Aim of the task>
Please print the whole listing again, exactly as shown.

Given data>
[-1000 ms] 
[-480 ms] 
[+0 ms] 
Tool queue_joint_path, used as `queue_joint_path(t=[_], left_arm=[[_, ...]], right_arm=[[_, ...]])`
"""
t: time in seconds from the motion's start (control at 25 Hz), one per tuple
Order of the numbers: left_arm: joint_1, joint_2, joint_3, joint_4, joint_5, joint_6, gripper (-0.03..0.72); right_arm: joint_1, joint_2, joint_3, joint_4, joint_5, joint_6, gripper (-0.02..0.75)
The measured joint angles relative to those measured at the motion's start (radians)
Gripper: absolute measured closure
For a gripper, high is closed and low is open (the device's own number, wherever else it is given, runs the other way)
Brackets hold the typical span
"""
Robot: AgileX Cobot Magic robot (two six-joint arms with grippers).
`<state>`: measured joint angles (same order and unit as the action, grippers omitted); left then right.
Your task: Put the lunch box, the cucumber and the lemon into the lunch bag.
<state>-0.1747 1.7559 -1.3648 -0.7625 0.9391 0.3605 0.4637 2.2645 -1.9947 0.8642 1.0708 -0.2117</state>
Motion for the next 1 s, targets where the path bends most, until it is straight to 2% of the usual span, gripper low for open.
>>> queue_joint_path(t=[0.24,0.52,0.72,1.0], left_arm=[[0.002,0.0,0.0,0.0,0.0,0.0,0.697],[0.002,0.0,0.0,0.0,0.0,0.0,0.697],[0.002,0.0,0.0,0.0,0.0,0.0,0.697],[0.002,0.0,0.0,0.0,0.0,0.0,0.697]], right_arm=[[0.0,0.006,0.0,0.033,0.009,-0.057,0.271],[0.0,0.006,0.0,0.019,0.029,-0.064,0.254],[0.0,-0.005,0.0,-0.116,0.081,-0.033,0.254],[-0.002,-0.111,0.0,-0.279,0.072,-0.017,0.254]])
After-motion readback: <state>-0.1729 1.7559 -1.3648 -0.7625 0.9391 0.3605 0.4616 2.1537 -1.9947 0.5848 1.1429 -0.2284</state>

Output of the exercise>
[-1000 ms] 
[-480 ms] 
[+0 ms] 
Tool queue_joint_path, used as `queue_joint_path(t=[_], left_arm=[[_, ...]], right_arm=[[_, ...]])`
"""
t: time in seconds from the motion's start (control at 25 Hz), one per tuple
Order of the numbers: left_arm: joint_1, joint_2, joint_3, joint_4, joint_5, joint_6, gripper (-0.03..0.72); right_arm: joint_1, joint_2, joint_3, joint_4, joint_5, joint_6, gripper (-0.02..0.75)
The measured joint angles relative to those measured at the motion's start (radians)
Gripper: absolute measured closure
For a gripper, high is closed and low is open (the device's own number, wherever else it is given, runs the other way)
Brackets hold the typical span
"""
Robot: AgileX Cobot Magic robot (two six-joint arms with grippers).
`<state>`: measured joint angles (same order and unit as the action, grippers omitted); left then right.
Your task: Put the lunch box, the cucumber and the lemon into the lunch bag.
<state>-0.1747 1.7559 -1.3648 -0.7625 0.9391 0.3605 0.4637 2.2645 -1.9947 0.8642 1.0708 -0.2117</state>
Motion for the next 1 s, targets where the path bends most, until it is straight to 2% of the usual span, gripper low for open.
>>> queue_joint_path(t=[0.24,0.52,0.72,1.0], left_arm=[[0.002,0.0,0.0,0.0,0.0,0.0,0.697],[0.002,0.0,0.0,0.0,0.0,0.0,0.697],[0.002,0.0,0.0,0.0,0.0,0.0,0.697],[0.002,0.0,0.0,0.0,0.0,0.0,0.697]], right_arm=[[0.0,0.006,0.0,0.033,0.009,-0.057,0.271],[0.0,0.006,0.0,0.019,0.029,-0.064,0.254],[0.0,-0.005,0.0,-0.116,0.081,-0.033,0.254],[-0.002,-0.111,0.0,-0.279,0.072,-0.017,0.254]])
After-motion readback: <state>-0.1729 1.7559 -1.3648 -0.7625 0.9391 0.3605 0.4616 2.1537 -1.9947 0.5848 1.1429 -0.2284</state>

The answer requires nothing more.